PROVIDED DATA
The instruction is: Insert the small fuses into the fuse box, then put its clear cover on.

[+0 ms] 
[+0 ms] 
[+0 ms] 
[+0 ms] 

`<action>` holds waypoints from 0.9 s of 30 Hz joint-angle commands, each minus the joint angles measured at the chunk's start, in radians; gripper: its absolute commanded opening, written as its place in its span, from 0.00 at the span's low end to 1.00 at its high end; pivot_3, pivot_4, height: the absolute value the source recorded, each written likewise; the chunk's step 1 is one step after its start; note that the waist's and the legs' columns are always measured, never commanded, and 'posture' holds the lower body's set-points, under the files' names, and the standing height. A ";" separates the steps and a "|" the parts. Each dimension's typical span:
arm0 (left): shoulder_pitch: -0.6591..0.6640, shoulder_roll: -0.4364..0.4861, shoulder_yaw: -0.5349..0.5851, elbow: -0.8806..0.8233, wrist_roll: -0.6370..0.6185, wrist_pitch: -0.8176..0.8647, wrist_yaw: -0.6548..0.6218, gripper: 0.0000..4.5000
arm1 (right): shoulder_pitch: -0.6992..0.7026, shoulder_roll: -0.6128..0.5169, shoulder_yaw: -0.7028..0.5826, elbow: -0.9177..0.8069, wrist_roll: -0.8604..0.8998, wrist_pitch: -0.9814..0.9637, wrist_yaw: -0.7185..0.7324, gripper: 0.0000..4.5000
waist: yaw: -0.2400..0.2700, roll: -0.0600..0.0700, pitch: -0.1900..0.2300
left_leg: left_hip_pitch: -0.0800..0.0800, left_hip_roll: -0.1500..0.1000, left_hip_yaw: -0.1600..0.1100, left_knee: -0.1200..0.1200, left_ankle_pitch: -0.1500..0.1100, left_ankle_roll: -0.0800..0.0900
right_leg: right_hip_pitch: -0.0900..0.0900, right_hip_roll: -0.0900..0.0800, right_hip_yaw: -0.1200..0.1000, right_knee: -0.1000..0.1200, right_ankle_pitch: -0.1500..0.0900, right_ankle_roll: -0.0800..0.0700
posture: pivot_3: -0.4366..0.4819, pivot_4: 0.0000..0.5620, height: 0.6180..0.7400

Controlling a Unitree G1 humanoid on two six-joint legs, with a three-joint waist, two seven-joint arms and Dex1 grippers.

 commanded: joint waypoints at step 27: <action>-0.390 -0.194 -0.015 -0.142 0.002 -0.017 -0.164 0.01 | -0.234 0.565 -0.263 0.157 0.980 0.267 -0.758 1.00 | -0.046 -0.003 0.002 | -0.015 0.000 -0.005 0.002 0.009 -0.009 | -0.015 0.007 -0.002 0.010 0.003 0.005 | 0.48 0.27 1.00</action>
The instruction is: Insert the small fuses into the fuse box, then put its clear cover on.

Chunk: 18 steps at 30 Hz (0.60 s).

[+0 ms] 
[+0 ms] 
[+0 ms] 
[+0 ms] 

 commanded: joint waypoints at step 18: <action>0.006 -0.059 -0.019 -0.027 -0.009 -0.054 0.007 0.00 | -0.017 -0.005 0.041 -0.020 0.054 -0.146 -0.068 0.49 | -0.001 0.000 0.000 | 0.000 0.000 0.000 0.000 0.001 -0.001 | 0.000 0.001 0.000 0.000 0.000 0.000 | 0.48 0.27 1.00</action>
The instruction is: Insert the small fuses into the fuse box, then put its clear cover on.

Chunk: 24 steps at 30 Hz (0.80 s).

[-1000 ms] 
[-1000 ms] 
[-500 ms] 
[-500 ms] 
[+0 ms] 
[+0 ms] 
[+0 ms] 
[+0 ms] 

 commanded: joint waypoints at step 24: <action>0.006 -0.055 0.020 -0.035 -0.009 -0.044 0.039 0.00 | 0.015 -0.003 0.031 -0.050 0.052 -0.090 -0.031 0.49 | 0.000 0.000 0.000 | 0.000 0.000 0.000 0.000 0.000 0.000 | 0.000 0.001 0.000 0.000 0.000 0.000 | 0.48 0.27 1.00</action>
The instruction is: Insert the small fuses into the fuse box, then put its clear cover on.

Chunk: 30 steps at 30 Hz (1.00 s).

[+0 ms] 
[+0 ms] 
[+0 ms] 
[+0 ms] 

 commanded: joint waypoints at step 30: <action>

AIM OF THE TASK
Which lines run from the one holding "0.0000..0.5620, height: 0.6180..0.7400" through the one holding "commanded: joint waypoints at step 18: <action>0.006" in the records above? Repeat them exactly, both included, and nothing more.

REPLY TO THE EXERCISE
posture: pivot_3: -0.4366..0.4819, pivot_4: 0.0000..0.5620, height: 0.6180..0.7400

Controlling a Unitree G1 humanoid on two six-joint legs, with a three-joint waist, two seven-joint arms and Dex1 grippers.

 commanded: joint waypoints at step 27: <action>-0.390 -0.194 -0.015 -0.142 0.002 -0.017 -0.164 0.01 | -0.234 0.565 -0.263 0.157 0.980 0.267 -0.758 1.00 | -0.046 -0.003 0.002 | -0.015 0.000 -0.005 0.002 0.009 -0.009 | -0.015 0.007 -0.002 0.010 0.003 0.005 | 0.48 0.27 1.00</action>
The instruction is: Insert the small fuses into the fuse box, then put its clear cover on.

Chunk: 18 steps at 30 Hz (0.60 s).

[+0 ms] 
[+0 ms] 
[+0 ms] 
[+0 ms] 

 commanded: joint waypoints at step 18: <action>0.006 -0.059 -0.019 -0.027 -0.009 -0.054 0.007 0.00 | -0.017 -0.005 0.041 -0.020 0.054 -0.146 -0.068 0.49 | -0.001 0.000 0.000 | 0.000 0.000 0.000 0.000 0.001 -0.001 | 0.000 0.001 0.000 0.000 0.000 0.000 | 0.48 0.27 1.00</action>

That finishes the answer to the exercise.